Un pharmacien refuse de vendre la pilule

P. D. V. et Jo. M Publié le - Mis à jour le

Société Les produits contraceptifs mis à l’index dans son officine de Leeuw-Saint-Pierre

LEEUW-SAINT-PIERRE Les boîtes de médicaments s’empilent sur le comptoir. Le pharmacien épluche l’ordonnance. A cet instant, il découvre sur la prescription du médecin une boîte de pilules contraceptives. Le visage grave, il explique doucement au couple qui lui fait face: "pour des raisons de convictions religieuses, j’ai décidé de ne plus vendre de produits contraceptifs. Mais je peux sans problème vous conseiller un collègue qui le fera."
Depuis deux ans, le pharmacien Vannes, qui exerce dans son officine de la Fabriekstraat, à Leeuw-Saint-Pierre, une commune de la périphérie bruxelloise voisine d’Anderlecht, évitait déjà de vendre des moyens contraceptifs. Depuis décembre dernier, il le fait clairement savoir à ses clients au moyen d’affichettes collées sur son comptoir : "Le pharmacien Vannes ne vend pas de produits qui empêchent la vie ou l’arrêtent : contraceptifs, euthanasiants, pilule du lendemain, etc."
Une décision qui a fait l’objet d’un cheminement :
"J’ai suivi récemment un séminaire au sein d’une congrégation de bénédictins, en France.
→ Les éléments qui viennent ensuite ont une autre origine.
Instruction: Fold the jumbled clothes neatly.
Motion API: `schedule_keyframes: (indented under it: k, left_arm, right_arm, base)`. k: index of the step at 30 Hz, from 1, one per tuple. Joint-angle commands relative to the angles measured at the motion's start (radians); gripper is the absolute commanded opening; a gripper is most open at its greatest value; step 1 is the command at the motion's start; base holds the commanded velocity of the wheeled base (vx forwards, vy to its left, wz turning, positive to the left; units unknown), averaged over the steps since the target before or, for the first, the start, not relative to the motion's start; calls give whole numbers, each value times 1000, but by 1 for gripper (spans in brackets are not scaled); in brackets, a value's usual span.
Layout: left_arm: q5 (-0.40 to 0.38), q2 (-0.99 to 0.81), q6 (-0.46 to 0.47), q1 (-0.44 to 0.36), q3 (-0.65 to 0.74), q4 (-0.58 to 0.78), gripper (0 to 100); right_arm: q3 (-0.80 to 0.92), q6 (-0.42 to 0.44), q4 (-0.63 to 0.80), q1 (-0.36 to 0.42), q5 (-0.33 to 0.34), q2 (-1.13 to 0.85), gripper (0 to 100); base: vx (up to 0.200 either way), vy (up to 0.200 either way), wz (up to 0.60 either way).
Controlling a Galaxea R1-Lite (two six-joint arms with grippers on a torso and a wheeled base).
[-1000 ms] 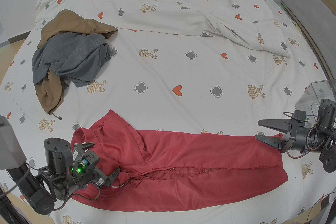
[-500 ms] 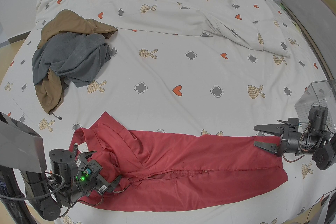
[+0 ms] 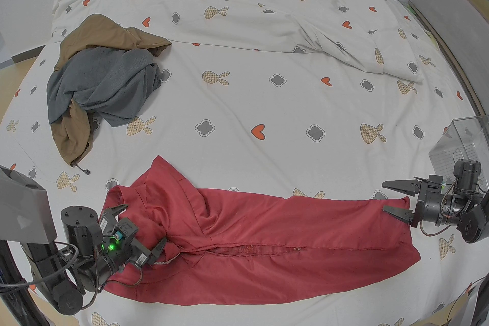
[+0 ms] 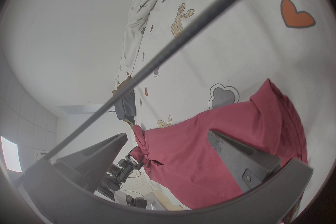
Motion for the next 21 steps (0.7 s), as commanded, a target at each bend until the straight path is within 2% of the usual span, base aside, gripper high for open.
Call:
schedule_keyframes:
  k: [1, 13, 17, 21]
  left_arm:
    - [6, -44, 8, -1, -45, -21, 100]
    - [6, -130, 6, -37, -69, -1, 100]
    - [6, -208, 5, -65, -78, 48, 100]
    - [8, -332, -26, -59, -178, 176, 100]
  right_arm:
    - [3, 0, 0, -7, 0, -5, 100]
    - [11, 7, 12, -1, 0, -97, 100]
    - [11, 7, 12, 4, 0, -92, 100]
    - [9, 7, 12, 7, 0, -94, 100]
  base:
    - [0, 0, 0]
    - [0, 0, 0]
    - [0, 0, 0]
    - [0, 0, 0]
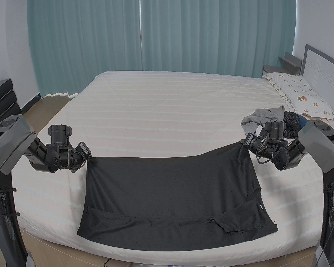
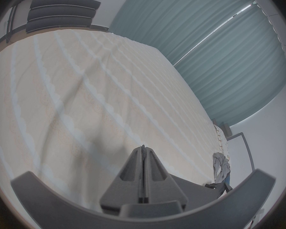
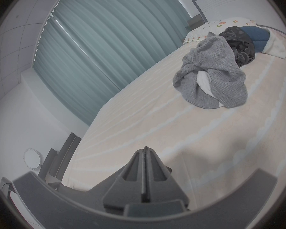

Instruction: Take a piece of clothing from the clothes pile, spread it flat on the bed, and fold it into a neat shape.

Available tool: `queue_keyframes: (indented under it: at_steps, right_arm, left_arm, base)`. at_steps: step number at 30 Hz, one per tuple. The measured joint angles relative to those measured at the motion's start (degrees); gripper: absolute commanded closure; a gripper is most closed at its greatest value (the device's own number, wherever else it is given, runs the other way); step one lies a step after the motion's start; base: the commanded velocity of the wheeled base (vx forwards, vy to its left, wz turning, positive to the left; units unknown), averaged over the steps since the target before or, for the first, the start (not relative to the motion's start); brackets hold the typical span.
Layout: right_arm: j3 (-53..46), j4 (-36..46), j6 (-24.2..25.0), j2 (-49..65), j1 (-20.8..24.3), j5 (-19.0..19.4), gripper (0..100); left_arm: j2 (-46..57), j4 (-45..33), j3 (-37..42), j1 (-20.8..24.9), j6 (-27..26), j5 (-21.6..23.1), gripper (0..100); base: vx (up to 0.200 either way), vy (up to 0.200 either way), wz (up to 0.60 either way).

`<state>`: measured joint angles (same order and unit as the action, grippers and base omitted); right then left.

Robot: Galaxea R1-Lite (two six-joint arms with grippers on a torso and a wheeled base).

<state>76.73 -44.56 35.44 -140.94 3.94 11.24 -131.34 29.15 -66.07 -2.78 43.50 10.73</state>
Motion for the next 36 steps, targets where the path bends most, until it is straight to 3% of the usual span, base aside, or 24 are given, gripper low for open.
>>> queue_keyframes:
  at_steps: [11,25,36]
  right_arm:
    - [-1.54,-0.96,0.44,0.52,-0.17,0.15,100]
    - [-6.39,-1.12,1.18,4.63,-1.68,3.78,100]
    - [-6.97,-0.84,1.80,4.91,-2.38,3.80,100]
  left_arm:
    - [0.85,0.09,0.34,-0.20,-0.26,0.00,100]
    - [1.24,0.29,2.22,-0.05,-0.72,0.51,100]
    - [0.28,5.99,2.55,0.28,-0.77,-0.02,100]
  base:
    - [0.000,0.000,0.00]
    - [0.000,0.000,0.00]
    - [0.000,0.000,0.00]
Pendant ce séjour, ces moines m’ont ouvert les yeux. J’ai donc décidé de vivre ma foi catholique comme nous l’enseigne le Pape dans ses écrits et sa parole. Jean-Paul II nous dit que, nous, catholiques, nous n’avons pas le droit d’utiliser, de vendre ou de prescrire des moyens d’empêcher la vie ou de l’interrompre. Je veux donc le suivre."
Sont donc clairement mis à l’index dans cette pharmacie tous les moyens contraceptifs comme la pilule classique, la pilule abortive, dite du lendemain – "Ça c’est pour les petits jeunes qui couchent un soir et qui veulent se débarrasser du petit après", estime M. Vannes –, les préservatifs et les euthanasiants "qui sont employés pour mettre fin à la vie des personnes âgées et malades. On n’en trouve pas encore en pharmacie, mais les hôpitaux en possèdent déjà. Moi je veux être prêt à toute éventualité."
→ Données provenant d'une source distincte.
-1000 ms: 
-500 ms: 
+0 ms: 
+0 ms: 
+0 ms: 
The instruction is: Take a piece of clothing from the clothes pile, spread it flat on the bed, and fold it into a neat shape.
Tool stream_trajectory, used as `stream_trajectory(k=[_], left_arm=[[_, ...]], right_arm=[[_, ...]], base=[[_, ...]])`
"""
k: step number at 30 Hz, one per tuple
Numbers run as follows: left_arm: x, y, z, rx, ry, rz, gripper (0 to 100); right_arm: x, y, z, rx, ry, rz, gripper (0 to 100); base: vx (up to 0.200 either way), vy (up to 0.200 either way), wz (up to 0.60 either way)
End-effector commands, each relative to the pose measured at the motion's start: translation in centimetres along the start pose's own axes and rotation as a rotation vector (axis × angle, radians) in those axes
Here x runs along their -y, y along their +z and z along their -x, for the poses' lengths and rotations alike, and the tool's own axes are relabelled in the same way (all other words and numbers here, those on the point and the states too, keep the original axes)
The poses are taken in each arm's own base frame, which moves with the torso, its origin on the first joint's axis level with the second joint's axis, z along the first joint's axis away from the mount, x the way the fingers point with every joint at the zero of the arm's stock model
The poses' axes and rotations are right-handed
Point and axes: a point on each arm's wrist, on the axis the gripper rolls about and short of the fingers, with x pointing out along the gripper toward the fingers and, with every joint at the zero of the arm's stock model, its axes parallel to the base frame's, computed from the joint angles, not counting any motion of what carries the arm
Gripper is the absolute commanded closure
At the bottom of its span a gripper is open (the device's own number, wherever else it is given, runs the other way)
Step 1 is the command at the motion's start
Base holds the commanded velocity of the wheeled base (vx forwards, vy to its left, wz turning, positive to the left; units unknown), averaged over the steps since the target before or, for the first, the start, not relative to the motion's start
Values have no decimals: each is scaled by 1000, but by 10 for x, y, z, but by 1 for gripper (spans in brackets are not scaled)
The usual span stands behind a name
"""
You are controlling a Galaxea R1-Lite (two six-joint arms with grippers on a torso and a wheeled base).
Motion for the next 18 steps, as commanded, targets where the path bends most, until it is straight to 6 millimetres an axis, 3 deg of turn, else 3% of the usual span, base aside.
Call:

Une décision qui n’est pas sans conséquences : "C’est vrai que ce choix que j’ai décidé de prendre m’a fait perdre des clients mais ce n’est pas grave. Je suis au service de Dieu avant d’être pharmacien. Même si je dois aller en prison, ma mission envers Lui est bien plus importante. Et je continuerai."
Si certains pharmaciens pensent sans doute comme lui, M. Vannes fait encore actuellement cavalier seul. "Je connais plusieurs confrères qui font de même en France. En Belgique, bon nombre des pharmaciens sont catholiques et vendent ce type de produits. Il faut voir jusqu’à quel point la société est hypocrite. Ils ne font pas ce que la foi demande. Je crois donc être une exception. Pourtant, il est du devoir de tous les pharmaciens catholiques de ne plus vendre de produits contraceptifs."